Note how the operations for creating these two instances has been moved down the trace. It looks like for these operations we actually didn't win much, because the objects are still allocated at the end. However, the optimization was still worthwhile even in this case, because some operations that have been performed on the forced virtual objects have been removed (some getfield_gc operations and guard_class operations).

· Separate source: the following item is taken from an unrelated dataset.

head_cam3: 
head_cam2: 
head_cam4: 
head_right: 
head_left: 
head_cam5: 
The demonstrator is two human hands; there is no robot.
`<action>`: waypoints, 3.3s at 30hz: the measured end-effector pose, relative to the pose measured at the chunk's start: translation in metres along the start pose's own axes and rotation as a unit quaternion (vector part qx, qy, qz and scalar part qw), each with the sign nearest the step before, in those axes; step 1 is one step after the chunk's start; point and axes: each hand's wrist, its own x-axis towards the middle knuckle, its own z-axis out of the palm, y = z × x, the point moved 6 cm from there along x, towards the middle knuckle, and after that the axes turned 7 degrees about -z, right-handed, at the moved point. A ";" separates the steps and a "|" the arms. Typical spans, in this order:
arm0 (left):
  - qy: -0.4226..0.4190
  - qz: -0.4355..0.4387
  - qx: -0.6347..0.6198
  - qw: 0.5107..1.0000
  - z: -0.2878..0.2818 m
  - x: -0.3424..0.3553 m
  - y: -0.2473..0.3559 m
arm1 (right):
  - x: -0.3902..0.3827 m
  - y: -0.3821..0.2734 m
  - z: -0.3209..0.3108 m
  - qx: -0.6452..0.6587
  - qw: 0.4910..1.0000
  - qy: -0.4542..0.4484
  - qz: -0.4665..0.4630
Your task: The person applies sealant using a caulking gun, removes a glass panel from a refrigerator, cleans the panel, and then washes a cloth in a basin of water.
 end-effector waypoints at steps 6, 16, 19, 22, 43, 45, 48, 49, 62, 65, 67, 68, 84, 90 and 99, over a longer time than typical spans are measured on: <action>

The final optimized trace of the example looks like this:

# arguments to the trace: p0, p1
guard_class(p1, BoxedInteger)
i2 = getfield_gc(p1, intval)
guard_class(p0, BoxedInteger)
i3 = getfield_gc(p0, intval)
i4 = int_add(i2, i3)
i9 = int_add(i4, -100)

guard_class(p0, BoxedInteger)
i12 = getfield_gc(p0, intval)
i14 = int_add(i12, -1)

i17 = int_gt(i14, 0)
guard_true(i17)
p15 = new(BoxedInteger)
setfield_gc(p15, i14, intval)
p10 = new(BoxedInteger)
setfield_gc(p10, i9, intval)
jump(p15, p10)

The optimized trace contains only two allocations, instead of the original five, and only three guard_class operations, from the original seven.

Summary

In this blog post we described how simple escape analysis within the scope of one loop works. This optimizations reduces the allocation of many intermediate data structures that become garbage quickly in an interpreter. It also removes a lot of the type dispatching overhead. In a later post, we will explain how this optimization can be improved further.